> Problem requirements
Which lines in the data below contain the word "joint"? Return each of them.

> Data shown
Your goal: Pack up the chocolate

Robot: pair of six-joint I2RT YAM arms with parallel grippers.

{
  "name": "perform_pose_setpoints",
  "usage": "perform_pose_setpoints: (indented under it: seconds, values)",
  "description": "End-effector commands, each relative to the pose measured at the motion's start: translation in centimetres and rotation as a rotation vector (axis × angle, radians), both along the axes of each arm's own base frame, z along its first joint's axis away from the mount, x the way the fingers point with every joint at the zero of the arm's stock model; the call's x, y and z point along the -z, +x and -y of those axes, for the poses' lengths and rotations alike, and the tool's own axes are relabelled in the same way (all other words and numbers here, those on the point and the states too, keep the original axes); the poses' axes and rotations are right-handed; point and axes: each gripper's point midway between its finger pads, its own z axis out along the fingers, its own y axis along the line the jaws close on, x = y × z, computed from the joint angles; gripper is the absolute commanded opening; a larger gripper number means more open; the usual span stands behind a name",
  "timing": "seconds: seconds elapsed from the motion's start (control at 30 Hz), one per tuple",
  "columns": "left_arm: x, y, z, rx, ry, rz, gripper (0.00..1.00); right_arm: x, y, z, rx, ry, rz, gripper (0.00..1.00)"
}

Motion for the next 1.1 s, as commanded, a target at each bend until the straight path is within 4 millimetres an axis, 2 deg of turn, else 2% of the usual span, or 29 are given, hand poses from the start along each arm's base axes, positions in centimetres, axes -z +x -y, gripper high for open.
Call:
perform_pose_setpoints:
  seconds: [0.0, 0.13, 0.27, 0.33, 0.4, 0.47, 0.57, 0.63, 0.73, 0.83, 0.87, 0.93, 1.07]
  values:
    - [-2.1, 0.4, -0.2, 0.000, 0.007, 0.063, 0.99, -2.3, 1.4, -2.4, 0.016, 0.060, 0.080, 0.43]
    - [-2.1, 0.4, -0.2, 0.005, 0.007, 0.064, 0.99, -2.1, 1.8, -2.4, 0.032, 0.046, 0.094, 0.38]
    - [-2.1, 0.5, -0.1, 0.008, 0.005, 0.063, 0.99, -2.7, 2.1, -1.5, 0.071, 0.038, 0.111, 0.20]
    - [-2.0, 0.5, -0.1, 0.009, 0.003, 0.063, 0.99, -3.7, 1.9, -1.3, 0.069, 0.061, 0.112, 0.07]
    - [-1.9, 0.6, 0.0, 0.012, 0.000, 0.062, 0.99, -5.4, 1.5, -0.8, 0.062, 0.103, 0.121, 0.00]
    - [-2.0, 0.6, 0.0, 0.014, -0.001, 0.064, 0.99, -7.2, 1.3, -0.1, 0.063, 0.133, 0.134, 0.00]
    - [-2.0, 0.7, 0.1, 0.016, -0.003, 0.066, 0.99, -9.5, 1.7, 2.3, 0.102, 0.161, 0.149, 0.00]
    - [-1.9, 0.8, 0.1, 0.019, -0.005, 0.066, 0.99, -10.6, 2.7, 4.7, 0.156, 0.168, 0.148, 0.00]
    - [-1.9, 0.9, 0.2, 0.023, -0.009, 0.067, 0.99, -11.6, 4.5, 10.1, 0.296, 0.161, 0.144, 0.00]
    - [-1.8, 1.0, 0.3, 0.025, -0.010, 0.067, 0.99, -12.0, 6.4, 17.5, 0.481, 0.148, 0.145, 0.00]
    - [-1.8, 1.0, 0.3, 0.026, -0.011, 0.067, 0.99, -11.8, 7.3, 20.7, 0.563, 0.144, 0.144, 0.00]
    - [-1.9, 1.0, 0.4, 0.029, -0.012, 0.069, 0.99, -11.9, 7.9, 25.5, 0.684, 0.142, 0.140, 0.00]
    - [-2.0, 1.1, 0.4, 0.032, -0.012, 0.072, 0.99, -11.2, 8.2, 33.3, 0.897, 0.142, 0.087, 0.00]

> Exercise result
Robot: pair of six-joint I2RT YAM arms with parallel grippers.
  "description": "End-effector commands, each relative to the pose measured at the motion's start: translation in centimetres and rotation as a rotation vector (axis × angle, radians), both along the axes of each arm's own base frame, z along its first joint's axis away from the mount, x the way the fingers point with every joint at the zero of the arm's stock model; the call's x, y and z point along the -z, +x and -y of those axes, for the poses' lengths and rotations alike, and the tool's own axes are relabelled in the same way (all other words and numbers here, those on the point and the states too, keep the original axes); the poses' axes and rotations are right-handed; point and axes: each gripper's point midway between its finger pads, its own z axis out along the fingers, its own y axis along the line the jaws close on, x = y × z, computed from the joint angles; gripper is the absolute commanded opening; a larger gripper number means more open; the usual span stands behind a name",

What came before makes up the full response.